Public health concerns related to COVID-19 continue to alter the Supreme Court’s practices. At Bloomberg Law, Kimberly Robinson reports that yesterday “[t]he U.S. Supreme Court joined the chorus of federal courts across the country trying to reduce paper filings amid the coronavirus outbreak,” suspending some of its filing requirements for cert-stage briefs and stating that some routine motions should be filed electronically. At Reason’s Volokh Conspiracy blog (via How Appealing), Josh Blackman argues that “[t]this policy should be the new normal.” At Dorf on Law, Michael Dorf predicts that “[o]ne technology the justices are unlikely to embrace is live or even recorded video,” because of their “camera-phobia.”

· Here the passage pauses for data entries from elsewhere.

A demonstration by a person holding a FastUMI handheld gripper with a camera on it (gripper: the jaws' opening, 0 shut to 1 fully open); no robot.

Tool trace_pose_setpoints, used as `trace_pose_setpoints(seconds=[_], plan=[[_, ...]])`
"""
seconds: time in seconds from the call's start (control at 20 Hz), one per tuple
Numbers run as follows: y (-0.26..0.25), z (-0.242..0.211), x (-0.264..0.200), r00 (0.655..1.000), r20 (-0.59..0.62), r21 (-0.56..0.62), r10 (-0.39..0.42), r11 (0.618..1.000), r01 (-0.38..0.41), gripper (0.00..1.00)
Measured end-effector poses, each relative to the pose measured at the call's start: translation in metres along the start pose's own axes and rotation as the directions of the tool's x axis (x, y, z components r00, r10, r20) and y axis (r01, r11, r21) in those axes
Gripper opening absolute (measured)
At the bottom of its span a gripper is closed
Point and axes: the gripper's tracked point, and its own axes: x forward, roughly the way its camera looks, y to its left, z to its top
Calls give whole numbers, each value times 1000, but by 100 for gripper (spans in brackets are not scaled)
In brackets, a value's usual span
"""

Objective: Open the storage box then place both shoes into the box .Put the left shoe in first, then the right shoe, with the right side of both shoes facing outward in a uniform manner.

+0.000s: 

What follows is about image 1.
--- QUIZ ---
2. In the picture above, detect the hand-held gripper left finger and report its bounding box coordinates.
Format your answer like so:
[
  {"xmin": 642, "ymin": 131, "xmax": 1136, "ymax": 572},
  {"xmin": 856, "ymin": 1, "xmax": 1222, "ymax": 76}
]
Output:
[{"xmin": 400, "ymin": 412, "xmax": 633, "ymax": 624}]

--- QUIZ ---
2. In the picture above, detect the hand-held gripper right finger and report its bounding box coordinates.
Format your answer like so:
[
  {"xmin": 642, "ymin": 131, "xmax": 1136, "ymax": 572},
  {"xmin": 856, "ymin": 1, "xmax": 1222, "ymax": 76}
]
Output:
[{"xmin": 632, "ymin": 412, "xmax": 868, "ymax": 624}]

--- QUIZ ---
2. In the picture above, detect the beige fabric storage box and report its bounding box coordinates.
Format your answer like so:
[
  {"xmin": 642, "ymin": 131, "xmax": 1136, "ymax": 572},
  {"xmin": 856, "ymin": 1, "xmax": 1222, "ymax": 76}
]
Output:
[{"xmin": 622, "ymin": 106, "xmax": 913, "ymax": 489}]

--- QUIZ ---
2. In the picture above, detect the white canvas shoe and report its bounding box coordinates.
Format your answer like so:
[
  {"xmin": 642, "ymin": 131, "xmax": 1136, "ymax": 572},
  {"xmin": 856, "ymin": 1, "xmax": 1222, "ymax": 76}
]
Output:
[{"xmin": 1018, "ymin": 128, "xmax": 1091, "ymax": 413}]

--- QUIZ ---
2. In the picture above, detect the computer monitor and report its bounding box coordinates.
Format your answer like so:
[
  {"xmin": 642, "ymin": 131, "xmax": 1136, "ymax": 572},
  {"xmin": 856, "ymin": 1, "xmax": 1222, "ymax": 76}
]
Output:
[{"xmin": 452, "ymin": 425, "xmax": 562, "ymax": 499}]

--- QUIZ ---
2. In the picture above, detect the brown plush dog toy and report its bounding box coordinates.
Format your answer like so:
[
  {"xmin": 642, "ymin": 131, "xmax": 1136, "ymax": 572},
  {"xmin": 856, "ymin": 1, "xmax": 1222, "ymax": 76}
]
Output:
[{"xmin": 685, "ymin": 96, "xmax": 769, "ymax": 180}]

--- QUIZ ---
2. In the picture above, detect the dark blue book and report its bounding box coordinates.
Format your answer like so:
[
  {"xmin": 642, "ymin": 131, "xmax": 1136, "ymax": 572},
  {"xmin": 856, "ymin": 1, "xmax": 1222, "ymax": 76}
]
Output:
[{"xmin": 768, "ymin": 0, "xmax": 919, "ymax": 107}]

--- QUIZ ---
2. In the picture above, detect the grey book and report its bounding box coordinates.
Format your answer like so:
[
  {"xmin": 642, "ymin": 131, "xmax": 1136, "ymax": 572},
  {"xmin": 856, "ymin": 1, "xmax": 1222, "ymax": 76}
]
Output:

- Katie Bart looks at the business of line-standing in the public line to attend Supreme Court arguments for this blog, noting that “[a]lthough attorneys appear to be obeying the prohibition against line-standers in the Supreme Court bar line, it is common practice to ignore the court’s request not to save places in the public lines.”
- At the Volokh Conspiracy (via How Appealing), Orin Kerr urges the court to review Van Buren v. United States and “resolve the longstanding circuit split on the meaning of the Computer Fraud and Abuse Act, the federal unauthorized access statute.”